Le projet de loi constitutionnelle sur l’évolution du statut de la Corse devrait être examiné à l’Assemblée nationale avant l’été. Selon nos informations, à l’issue d’une rencontre mercredi 15 avril entre Gilles Simeoni, président de l’exécutif de Corse, et Yaël Braun-Pivet, la présidente de l’Assemblée aurait accepté d’inscrire le texte à l’ordre du jour dans ce calendrier.
« Le gouvernement est d’accord pour proposer l’inscription du texte fin mai ou début juin », confie un proche de Gilles Simeoni, qui précise qu’il appartient désormais à la présidente de l’Assemblée de faire valider cette inscription par les présidents de groupes, une étape décrite comme « purement formelle ».
Un examen avant l’été relancerait l’espoir de conduire la révision constitutionnelle à son terme avant la fin de l’année, conformément aux souhaits du président de la République, Emmanuel Macron.
Ces perspectives avaient été assombries le 25 mars, lorsque la ministre de l’aménagement du territoire, Françoise Gatel, avait indiqué à des parlementaires corses, lors d’un dîner de travail, que le Sénat entendait repousser à l’automne l’examen du texte. Justifié par la tenue des élections sénatoriales en septembre, ce report aurait eu pour effet de mettre entre parenthèses le cheminement de la réforme.
Pour éviter un enlisement, une option est désormais privilégiée: faire examiner le projet par l’Assemblée nationale avant son passage au Sénat. Une inversion du calendrier d’abord jugée contraire aux usages républicains, mais sur laquelle les positions ont évolué après analyse juridique.

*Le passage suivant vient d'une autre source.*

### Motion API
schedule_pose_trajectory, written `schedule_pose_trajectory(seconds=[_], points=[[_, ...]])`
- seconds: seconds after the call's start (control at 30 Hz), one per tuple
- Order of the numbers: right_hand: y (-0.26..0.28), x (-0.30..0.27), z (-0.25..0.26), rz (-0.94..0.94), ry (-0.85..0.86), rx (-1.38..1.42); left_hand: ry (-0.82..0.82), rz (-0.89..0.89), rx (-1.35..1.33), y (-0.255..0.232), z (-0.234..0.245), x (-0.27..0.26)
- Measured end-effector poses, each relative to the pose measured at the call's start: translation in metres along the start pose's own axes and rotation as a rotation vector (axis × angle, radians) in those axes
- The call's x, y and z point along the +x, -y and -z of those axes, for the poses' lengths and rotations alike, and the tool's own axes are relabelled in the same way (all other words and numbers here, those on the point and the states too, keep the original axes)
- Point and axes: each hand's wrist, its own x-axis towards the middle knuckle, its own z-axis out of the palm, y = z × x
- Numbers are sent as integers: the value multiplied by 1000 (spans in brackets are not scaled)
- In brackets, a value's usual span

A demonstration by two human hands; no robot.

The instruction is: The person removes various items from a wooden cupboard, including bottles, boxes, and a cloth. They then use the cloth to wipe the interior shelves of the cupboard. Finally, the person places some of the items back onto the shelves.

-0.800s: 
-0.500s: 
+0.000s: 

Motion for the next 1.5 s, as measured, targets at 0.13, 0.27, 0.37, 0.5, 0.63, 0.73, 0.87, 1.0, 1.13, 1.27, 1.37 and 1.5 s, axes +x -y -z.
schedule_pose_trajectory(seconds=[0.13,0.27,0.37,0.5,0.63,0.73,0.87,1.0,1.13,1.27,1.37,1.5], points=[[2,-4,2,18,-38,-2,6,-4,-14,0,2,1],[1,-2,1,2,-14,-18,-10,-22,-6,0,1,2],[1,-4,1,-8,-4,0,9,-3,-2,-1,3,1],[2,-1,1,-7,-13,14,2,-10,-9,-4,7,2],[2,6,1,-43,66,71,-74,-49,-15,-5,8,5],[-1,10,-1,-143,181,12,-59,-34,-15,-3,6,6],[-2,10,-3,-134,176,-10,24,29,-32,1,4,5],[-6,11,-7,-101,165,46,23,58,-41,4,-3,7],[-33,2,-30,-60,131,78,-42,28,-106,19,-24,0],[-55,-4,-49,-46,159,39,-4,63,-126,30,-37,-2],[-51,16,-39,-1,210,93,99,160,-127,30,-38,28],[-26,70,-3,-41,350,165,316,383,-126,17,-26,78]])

« Il est vrai que le Sénat est prioritaire pour les textes relatifs aux collectivités territoriales. Mais s’agissant d’un projet de loi à valeur constitutionnelle, les choses ne sont pas clairement définies », poursuit le proche de Gilles Simeoni.
Le déplacement parisien de Gilles Simeoni doit se poursuivre jeudi avec des entretiens auprès du président du Sénat, Gérard Larcher, puis du ministre chargé des relations avec le Parlement, Laurent Panifous, afin de tenter de sécuriser le calendrier d’une réforme engagée depuis 2022.